## INFORMATION SUPPLIED
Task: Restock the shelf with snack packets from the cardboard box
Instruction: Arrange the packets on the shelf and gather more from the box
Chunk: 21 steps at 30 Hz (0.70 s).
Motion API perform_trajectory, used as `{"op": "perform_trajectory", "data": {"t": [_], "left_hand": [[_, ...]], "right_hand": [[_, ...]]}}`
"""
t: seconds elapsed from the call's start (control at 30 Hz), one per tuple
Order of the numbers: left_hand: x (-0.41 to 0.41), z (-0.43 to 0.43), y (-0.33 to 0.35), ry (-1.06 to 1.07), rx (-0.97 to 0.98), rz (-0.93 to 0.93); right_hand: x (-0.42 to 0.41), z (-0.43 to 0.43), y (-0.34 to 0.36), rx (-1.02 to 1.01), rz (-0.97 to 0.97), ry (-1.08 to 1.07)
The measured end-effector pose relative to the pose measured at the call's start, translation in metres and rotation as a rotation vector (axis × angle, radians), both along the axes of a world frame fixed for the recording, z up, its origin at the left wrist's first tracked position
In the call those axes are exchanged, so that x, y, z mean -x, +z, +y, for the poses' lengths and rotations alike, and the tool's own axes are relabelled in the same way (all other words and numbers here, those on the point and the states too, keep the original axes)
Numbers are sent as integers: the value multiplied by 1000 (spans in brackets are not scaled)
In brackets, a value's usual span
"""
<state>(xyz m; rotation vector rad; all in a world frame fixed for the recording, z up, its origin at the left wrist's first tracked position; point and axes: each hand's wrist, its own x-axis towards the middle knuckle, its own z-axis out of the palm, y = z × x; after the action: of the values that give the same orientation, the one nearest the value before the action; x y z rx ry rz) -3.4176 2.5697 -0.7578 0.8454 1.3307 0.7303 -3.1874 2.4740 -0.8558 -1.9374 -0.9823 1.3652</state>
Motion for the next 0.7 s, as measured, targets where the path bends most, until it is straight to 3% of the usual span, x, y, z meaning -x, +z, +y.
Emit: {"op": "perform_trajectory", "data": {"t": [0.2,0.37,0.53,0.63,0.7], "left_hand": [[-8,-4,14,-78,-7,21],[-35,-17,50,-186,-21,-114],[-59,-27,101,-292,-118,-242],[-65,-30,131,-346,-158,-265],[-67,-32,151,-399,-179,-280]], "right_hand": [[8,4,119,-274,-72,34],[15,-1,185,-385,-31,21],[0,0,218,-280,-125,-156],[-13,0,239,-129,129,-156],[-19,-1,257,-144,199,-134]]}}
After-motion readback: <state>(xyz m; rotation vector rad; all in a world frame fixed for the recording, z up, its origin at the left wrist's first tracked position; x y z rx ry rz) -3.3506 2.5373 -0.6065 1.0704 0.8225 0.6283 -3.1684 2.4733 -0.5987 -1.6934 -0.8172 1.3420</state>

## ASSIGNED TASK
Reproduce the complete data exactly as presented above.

## ANSWER FOR THE TASK
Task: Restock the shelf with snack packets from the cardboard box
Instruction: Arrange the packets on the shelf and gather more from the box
Chunk: 21 steps at 30 Hz (0.70 s).
Motion API perform_trajectory, used as `{"op": "perform_trajectory", "data": {"t": [_], "left_hand": [[_, ...]], "right_hand": [[_, ...]]}}`
"""
t: seconds elapsed from the call's start (control at 30 Hz), one per tuple
Order of the numbers: left_hand: x (-0.41 to 0.41), z (-0.43 to 0.43), y (-0.33 to 0.35), ry (-1.06 to 1.07), rx (-0.97 to 0.98), rz (-0.93 to 0.93); right_hand: x (-0.42 to 0.41), z (-0.43 to 0.43), y (-0.34 to 0.36), rx (-1.02 to 1.01), rz (-0.97 to 0.97), ry (-1.08 to 1.07)
The measured end-effector pose relative to the pose measured at the call's start, translation in metres and rotation as a rotation vector (axis × angle, radians), both along the axes of a world frame fixed for the recording, z up, its origin at the left wrist's first tracked position
In the call those axes are exchanged, so that x, y, z mean -x, +z, +y, for the poses' lengths and rotations alike, and the tool's own axes are relabelled in the same way (all other words and numbers here, those on the point and the states too, keep the original axes)
Numbers are sent as integers: the value multiplied by 1000 (spans in brackets are not scaled)
In brackets, a value's usual span
"""
<state>(xyz m; rotation vector rad; all in a world frame fixed for the recording, z up, its origin at the left wrist's first tracked position; point and axes: each hand's wrist, its own x-axis towards the middle knuckle, its own z-axis out of the palm, y = z × x; after the action: of the values that give the same orientation, the one nearest the value before the action; x y z rx ry rz) -3.4176 2.5697 -0.7578 0.8454 1.3307 0.7303 -3.1874 2.4740 -0.8558 -1.9374 -0.9823 1.3652</state>
Motion for the next 0.7 s, as measured, targets where the path bends most, until it is straight to 3% of the usual span, x, y, z meaning -x, +z, +y.
Emit: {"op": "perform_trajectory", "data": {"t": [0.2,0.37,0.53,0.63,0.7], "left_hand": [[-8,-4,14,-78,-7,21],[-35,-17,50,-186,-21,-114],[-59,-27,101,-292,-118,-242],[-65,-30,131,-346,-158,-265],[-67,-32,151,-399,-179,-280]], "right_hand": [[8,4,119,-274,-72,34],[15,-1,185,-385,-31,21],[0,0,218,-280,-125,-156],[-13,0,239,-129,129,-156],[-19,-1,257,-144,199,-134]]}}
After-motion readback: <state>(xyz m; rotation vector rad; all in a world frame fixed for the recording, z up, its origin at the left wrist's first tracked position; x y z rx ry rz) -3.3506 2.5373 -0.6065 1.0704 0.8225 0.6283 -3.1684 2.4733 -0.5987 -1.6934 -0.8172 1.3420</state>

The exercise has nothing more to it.